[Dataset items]
▬▬▬▬▬▬

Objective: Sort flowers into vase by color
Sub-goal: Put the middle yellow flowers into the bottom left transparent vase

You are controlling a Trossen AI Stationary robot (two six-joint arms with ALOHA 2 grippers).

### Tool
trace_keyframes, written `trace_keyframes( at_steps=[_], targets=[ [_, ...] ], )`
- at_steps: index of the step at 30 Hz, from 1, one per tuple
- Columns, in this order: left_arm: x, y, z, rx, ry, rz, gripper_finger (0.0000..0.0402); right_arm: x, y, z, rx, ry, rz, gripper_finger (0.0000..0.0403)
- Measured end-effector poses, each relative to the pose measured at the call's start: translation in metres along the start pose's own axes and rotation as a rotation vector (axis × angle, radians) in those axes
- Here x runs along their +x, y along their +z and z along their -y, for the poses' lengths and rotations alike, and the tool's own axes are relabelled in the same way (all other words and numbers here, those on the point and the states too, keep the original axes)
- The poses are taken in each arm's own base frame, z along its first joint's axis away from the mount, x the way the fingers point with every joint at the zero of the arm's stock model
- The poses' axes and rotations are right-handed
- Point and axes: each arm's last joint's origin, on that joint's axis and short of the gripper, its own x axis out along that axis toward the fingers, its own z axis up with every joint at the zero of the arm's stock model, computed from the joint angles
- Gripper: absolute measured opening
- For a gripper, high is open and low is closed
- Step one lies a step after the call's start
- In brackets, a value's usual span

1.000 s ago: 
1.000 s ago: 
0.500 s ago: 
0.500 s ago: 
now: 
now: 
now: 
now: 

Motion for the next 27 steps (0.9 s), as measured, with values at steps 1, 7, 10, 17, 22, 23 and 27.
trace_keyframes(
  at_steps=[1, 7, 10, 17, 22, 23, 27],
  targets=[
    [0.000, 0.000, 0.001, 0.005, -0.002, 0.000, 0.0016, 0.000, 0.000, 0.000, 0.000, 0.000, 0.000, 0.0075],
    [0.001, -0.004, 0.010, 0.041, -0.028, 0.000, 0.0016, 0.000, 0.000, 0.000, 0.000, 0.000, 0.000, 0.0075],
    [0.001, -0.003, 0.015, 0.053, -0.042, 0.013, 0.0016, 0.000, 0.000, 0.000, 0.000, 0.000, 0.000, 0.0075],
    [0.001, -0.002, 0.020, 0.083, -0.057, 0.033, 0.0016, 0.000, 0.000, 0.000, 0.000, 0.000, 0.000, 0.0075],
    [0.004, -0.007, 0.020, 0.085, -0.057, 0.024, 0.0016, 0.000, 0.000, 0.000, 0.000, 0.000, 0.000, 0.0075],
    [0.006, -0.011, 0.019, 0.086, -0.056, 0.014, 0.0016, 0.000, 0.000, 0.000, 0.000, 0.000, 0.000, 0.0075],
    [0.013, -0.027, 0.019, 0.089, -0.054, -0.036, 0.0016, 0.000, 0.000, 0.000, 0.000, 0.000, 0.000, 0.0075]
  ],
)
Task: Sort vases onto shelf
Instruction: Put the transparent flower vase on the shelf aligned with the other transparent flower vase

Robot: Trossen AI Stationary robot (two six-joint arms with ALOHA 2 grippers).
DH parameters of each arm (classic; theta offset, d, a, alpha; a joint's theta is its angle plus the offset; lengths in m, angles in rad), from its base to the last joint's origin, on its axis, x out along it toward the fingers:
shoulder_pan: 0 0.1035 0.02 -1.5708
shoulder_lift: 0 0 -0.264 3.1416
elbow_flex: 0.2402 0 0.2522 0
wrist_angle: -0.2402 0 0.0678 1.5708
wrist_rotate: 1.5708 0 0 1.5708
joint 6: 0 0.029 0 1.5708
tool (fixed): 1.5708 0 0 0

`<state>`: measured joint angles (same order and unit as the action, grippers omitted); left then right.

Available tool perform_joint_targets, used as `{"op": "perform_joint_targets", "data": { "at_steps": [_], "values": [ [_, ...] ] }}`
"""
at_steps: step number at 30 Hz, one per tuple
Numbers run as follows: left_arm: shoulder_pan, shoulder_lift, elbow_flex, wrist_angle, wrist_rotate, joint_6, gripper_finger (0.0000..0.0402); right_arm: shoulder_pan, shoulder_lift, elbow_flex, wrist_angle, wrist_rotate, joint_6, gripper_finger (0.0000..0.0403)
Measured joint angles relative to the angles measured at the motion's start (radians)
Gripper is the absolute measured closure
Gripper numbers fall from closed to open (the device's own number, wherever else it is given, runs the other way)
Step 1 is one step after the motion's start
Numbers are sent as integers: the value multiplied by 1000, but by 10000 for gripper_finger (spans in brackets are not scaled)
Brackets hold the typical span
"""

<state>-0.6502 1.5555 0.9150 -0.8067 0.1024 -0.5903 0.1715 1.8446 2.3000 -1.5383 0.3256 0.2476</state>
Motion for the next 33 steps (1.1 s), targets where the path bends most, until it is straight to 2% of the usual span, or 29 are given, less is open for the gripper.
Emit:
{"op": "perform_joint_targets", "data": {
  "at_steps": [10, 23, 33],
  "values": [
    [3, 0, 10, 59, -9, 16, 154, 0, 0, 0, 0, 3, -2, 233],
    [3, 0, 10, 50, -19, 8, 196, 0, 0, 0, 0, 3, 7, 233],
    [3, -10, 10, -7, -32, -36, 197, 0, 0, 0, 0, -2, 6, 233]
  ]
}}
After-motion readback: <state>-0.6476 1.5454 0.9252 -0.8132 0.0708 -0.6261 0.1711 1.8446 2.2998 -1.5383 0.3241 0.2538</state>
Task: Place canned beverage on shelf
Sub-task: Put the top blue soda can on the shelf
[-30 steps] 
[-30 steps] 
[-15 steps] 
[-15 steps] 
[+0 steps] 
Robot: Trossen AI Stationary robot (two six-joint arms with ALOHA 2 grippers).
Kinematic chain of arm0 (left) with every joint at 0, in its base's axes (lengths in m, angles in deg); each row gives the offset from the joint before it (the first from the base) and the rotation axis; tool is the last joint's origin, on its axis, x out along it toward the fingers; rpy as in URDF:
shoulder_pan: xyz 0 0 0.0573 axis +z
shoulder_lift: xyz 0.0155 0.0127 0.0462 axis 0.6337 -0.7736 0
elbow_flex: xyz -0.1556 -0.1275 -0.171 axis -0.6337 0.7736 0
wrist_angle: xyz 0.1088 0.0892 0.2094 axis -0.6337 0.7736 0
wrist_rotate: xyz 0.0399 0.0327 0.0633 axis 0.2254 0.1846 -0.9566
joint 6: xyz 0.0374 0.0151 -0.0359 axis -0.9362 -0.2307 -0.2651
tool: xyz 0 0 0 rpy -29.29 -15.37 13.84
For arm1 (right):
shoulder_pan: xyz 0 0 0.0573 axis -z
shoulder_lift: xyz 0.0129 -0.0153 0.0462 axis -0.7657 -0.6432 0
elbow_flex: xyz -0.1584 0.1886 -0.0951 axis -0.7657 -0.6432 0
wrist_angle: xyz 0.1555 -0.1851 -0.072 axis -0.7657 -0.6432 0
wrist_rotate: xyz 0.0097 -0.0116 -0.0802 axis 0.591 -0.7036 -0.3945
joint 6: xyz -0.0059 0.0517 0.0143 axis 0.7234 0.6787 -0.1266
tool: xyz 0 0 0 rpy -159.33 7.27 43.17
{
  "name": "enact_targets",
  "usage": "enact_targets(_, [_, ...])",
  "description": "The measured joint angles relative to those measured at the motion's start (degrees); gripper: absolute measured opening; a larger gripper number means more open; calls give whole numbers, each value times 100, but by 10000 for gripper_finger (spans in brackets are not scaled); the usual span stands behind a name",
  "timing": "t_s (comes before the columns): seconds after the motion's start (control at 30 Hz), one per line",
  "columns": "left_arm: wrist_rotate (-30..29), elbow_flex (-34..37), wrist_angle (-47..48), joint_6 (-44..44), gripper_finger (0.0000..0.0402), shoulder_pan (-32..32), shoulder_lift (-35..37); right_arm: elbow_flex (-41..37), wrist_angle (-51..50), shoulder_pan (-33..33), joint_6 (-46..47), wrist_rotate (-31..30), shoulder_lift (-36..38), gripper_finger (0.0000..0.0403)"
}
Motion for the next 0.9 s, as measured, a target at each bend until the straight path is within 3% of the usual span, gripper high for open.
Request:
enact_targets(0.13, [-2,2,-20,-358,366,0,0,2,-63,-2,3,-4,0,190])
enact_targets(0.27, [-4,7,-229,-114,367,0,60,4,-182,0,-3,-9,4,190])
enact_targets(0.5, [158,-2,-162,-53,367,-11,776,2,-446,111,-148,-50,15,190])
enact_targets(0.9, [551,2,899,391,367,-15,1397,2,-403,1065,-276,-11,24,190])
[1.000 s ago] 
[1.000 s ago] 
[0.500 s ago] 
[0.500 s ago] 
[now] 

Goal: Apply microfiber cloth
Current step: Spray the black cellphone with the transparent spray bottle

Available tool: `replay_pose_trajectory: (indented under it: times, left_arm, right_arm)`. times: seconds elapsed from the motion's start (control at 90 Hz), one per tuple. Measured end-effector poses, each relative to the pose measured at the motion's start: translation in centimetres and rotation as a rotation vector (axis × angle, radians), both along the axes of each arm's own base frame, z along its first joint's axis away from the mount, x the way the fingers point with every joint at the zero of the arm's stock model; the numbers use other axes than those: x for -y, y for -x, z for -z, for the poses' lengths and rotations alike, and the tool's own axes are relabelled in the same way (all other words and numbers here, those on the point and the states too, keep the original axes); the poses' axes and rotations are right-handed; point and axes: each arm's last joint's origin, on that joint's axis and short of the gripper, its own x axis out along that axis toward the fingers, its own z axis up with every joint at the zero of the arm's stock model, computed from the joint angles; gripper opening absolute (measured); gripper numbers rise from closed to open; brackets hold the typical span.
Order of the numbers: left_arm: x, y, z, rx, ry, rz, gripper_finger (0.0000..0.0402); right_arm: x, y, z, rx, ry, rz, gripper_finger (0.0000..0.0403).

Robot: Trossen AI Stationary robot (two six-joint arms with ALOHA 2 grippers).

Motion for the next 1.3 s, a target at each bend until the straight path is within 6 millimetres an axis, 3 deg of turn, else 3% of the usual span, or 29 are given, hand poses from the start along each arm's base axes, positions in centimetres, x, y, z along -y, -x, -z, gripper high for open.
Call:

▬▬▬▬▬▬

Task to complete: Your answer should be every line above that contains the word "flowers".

Expected answer:
Objective: Sort flowers into vase by color
Sub-goal: Put the middle yellow flowers into the bottom left transparent vase

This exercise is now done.